The Oscar Pistorius and Shrien Dewani trials have highlighted the huge cost of litigation in South Africa. This often means that justice is reserved for the rich. John Graham CEO of HouseCheck says the same situation mostly applies in the real estate world where buyers of second hand homes enjoy no effective government sponsored consumer protection and their only option is to resort to unaffordable court action if they have been ripped off when buying their home.
High legal costs don’t serve justice. As the sentencing hearing is underway for Oscar Pretorius and the sordid details are being exposed in the Shrien Dewani case, South Africans are spell bound. Never before have we been exposed to the detailed unfolding of high profile court cases. Many South Africans are now having their first taste of how confusing the law can be.
Firstly Barry Roux became the most talked about South African due to his piercing cross examination style. The mood of the nation swung partially in his favour. Then when the defense presented their case, South Africans were agog at what they perceived was the slaughtering of witnesses by Gerrie Nel. Reports indicated that some witnesses refused to testify.
By the time the closing arguments were made South Africans had a verdict in their minds. When the judge announced her verdict, many South Africans disagreed with her summation of the law.
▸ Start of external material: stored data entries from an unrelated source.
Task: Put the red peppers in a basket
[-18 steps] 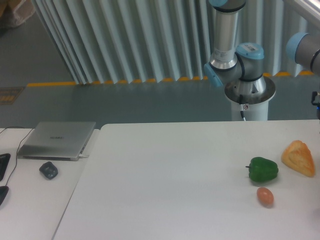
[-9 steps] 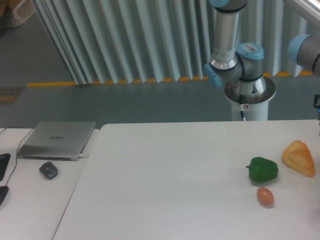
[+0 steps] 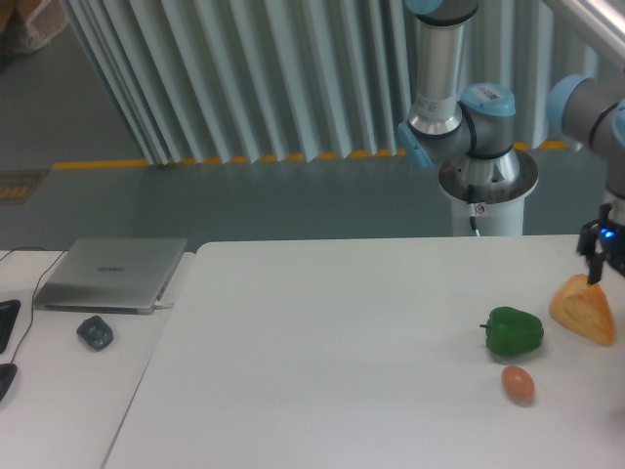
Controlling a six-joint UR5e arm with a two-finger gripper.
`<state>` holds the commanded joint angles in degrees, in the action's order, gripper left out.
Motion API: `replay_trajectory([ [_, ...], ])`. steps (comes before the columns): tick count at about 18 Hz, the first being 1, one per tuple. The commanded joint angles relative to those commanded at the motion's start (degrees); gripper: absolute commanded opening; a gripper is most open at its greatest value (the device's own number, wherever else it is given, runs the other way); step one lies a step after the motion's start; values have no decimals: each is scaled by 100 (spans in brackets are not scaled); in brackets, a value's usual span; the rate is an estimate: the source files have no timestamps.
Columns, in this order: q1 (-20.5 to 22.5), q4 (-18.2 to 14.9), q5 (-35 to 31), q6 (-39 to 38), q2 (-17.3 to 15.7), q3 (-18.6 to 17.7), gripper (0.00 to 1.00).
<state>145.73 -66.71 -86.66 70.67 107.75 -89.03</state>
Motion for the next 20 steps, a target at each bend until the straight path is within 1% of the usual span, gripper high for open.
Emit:
replay_trajectory([
  [1,-9,148,0,-114,131,26,100],
  [2,17,367,9,-124,237,44,100],
  [3,52,456,52,-133,308,61,100],
  [5,113,492,254,-142,361,97,100],
  [6,131,501,272,-142,387,149,98],
  [7,131,501,272,-142,414,193,85],
  [8,131,501,272,-150,440,219,55],
  [10,131,501,272,-142,440,220,9],
  [11,131,527,272,-133,449,220,0],
  [13,149,676,272,-142,484,220,0],
  [16,306,914,272,-142,624,272,0],
  [17,359,914,272,-133,651,316,0],
  [20,710,941,553,-72,765,448,0],
])
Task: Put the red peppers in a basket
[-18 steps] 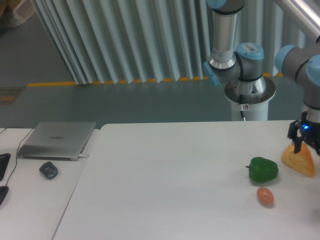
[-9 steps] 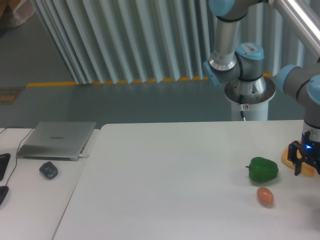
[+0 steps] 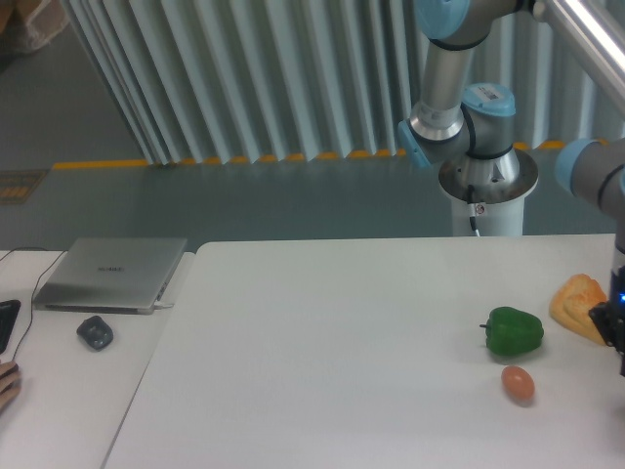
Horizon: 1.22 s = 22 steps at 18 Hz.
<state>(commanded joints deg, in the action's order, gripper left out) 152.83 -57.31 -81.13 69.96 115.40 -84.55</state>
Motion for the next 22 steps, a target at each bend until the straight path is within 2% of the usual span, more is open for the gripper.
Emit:
replay_trajectory([
  [4,80,298,28,-26,194,9,0],
  [6,80,343,28,-17,238,9,0],
  [12,89,361,28,-17,352,88,0],
  [22,238,361,36,-52,264,114,0],
])
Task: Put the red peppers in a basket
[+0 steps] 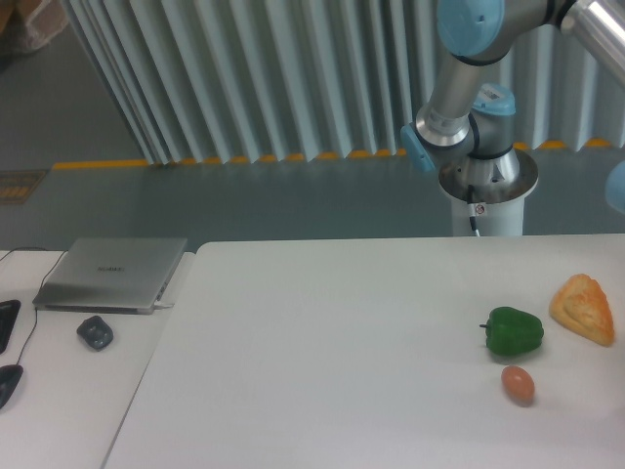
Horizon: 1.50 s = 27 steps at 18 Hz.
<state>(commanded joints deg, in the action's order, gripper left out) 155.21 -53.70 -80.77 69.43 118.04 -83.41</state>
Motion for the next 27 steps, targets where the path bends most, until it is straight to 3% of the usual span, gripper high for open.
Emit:
replay_trajectory([
  [13,-158,26,0,-219,44,-53,0],
  [27,27,237,0,-149,334,211,0],
])
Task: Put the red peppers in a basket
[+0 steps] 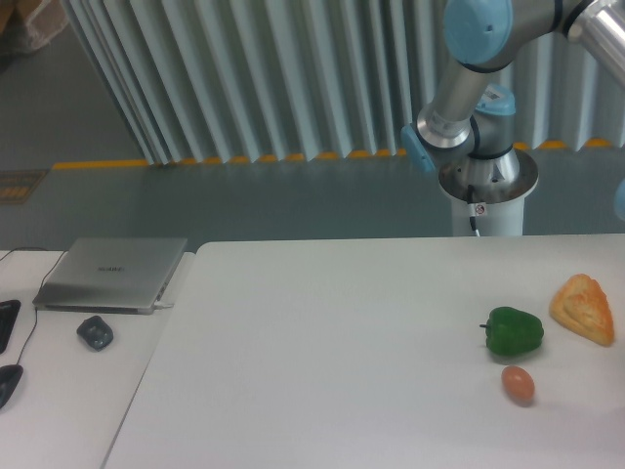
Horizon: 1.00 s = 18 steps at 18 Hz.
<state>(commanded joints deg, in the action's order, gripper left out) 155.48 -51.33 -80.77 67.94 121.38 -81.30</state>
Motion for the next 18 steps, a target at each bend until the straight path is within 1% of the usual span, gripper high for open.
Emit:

Who would have thought that a major part of the verdict hinged on the difference in meaning of the words “could have” or “would have”.
I think when all is said and done, in both these cases, and whatever the final outcomes, the shocking reality is that without these frighteningly expensive legal teams a different outcome may have arisen.
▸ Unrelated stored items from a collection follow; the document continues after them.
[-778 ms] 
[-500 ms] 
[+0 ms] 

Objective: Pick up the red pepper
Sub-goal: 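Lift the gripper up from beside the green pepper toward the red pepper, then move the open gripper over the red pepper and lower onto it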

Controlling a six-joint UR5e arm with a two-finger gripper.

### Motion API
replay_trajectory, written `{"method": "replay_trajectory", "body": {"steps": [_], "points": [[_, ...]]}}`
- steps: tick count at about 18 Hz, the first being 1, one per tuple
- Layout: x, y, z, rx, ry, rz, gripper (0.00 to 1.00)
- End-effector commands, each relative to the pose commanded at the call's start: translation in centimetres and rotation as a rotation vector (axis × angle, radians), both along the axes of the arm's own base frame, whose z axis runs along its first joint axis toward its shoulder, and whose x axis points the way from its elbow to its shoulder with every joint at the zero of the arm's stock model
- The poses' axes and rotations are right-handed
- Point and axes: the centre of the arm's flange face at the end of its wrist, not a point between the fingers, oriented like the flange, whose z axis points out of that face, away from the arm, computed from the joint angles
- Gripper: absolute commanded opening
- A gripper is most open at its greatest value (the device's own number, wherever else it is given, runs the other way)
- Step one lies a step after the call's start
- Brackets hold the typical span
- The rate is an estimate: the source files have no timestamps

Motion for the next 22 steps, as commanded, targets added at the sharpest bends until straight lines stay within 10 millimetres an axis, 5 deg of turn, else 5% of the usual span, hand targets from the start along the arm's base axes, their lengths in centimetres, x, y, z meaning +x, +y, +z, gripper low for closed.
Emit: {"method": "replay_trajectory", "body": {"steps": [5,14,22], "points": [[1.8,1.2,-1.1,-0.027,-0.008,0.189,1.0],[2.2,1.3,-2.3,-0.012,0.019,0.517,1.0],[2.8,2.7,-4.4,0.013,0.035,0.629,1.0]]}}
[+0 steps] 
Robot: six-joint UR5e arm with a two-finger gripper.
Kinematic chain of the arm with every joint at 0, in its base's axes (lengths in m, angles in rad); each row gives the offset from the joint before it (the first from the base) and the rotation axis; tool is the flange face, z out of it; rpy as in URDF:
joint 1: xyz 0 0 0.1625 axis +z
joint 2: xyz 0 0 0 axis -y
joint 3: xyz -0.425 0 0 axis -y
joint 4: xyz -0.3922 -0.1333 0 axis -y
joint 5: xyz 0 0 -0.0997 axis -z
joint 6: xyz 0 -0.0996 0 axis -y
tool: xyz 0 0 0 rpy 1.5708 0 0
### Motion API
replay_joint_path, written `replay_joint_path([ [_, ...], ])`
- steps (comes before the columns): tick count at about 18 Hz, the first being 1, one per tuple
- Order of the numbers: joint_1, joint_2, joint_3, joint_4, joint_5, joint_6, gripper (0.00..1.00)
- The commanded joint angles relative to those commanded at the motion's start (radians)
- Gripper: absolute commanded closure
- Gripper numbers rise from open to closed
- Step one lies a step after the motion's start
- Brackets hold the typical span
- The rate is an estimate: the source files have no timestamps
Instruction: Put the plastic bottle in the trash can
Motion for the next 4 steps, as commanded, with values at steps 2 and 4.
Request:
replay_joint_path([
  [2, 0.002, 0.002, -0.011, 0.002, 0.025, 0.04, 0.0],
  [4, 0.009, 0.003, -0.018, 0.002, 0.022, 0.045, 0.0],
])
South Africans know that the law is complex and that there can be different interpretations of it and they now also know that justice comes at a price. The press has reported that Roux commands fees of R50 000 a day. Pretorius’s defense has cost him millions of rands according to reports.
Justice comes at a price.
Nobody knows this more than a Cape Town man who bought a house in the Cape Town City Bowl. He bought the house through a leading Cape Town estate agency and wanted to be cautious and make the sale conditional on a satisfactory home inspection report. However, the seller demurred and said that, in this case he would continue marketing the house to other potential buyers.
The house was ideal for the buyer’s purposes and he and his family were excited. Therefore the seller’s attitude placed him under pressure and the buyer feared he may lose the house. And so, after consulting with the estate agent, he made an unconditional offer to purchase the house voetstoots.
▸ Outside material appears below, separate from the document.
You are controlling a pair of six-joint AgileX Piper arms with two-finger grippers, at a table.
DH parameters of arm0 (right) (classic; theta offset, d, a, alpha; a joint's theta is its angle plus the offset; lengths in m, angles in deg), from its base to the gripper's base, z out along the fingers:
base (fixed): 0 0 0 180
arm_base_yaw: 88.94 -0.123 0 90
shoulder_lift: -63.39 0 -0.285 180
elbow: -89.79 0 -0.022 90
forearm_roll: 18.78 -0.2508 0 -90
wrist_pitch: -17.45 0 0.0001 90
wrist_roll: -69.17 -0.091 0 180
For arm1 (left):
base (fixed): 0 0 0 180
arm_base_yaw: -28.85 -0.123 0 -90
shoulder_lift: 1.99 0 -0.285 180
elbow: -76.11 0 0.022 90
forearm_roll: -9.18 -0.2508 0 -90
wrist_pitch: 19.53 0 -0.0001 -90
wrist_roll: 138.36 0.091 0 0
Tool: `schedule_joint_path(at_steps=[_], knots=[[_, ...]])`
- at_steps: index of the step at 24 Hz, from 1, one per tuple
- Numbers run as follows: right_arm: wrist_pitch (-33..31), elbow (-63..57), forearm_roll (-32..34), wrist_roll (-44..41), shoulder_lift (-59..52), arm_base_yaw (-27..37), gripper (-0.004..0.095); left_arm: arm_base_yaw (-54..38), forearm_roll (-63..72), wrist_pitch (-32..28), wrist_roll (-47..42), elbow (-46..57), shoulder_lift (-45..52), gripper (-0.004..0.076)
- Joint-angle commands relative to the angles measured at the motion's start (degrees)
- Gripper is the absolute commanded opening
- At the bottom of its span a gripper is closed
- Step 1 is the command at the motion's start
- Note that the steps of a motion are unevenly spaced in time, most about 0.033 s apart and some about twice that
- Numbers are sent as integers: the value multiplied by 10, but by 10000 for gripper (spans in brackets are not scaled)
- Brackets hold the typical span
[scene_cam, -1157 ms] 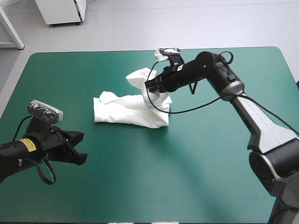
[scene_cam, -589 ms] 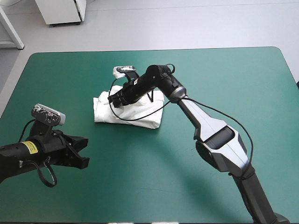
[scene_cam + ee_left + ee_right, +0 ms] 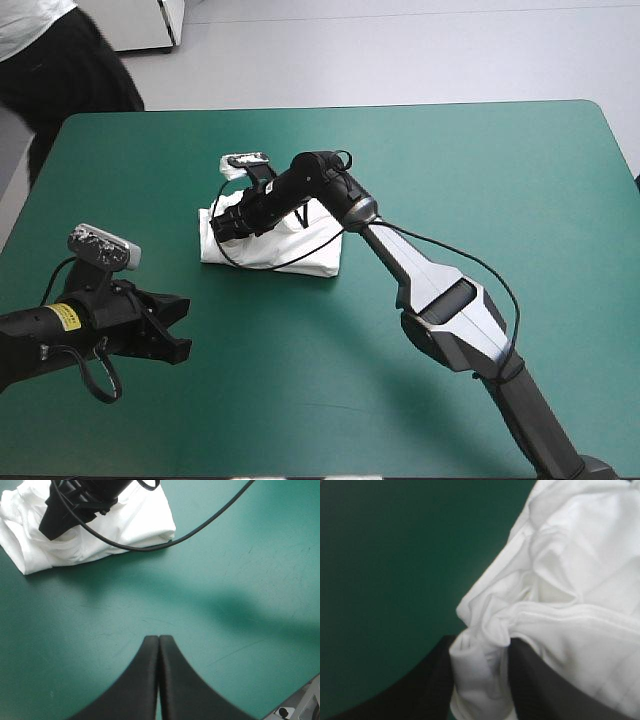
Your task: Fold the cloth
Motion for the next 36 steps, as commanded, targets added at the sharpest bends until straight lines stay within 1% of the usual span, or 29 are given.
schedule_joint_path(at_steps=[1, 5, 10, 16, 20, 22, 23, 24, 25, 26, 27, 30, 32, 36], knots=[[-9, 46, -14, -23, -45, -2, 548, 0, 18, -33, -5, -12, 1, -9], [-59, 88, 41, -55, -46, -2, 521, 0, 18, -36, -5, -12, 1, -9], [-59, 122, 59, -65, -53, 0, 511, 0, 18, -38, -5, -12, 1, -9], [-61, 123, 91, -81, -68, 1, 511, 0, 18, -38, -6, -12, 1, -9], [-62, 115, 100, -97, -87, 16, 511, 0, 18, -38, -6, -12, 1, -9], [-62, 80, 123, -98, -119, 36, 507, 0, 18, -38, -6, -12, 1, -9], [-62, 33, 144, -97, -151, 51, 507, 0, 18, -38, -5, -12, 1, -9], [-62, 9, 151, -97, -169, 57, 508, 0, 18, -38, -5, -12, 1, -9], [-62, -62, 163, -96, -207, 69, 508, 0, 18, -38, -5, -12, 1, -9], [-62, -100, 167, -93, -225, 74, 508, 0, 18, -38, -5, -12, 1, -9], [-61, -167, 172, -85, -255, 82, 508, 0, 18, -38, -5, -12, 1, -9], [-60, -293, 188, -73, -291, 87, 508, 0, 18, -38, -5, -12, 1, -9], [-60, -322, 188, -73, -285, 90, 508, 0, 18, -38, -5, -12, 1, -9], [-50, -332, 213, -73, -264, 92, 510, 0, 18, -38, -5, -12, 1, -9]])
But in typical Cape Town fashion, the winter then came and with it the rain. Needless to say the house leaked in many places and the new owner had to get a roofing contractor to come and do repairs. That’s when things got worse. The contractor advised him that the roof was past its expected lifespan and the only effective course of action would be to replace the roof.
So after spending an additional R100 000 plus to get his roof in order the buyer approached estate agents and demanded some money back from the seller.
The standard response followed. Sorry, you signed the voetstoots clause and therefore the problem is yours. The buyer obtained the opinion of a professional roofer that the seller must have known about the roof problems prior to sale. The buyer concluded that the seller had deceived him and he approached the Consumer Protection Commissioner. The matter went to arbitration and the consumer protection commissioner found against him. These matters are subject to a confidentiality agreement so we cannot state why. The buyer felt that the commissioner had erred and decided that he needed further legal advice.
He spent R20 000 of getting legal opinion from lawyers who felt that he had a strong case. Armed with this opinion the buyer filed an application to take the matter to the Consumer Tribunal. The respondents were stated as the Seller, the agent and the agency for whom she worked.
The estate agency immediately engaged legal council who wrote to the buyer to inform him that they would defend the matter and if it was found against him they would sue him for their costs.
The buyer calculated these to be in the order of R200 000 and he now has to decide should he risk a further R200 000 and his own legal fees in order to pursue the matter?
That’s a difficult position to be in.
Despite the legal position and the costs involved in determining that position, a moral injustice has occurred. A man has bought a house. He was told it was in sound condition. He now believes that he was deceived – in essence defrauded.
Now what would you do? Where’s the justice in this situation?
On a practical note the only solution for sensible home buyers (and for ethical estate agents and sellers ) is to insist that voetstoots sales of second hand homes must be subject to a satisfactory home inspection – to be paid for by the buyer. That way at least the buyer knows the actual condition of the house he is buying voetstoots. That way also everyone (buyer, seller and estate agent) stays friends after the sale.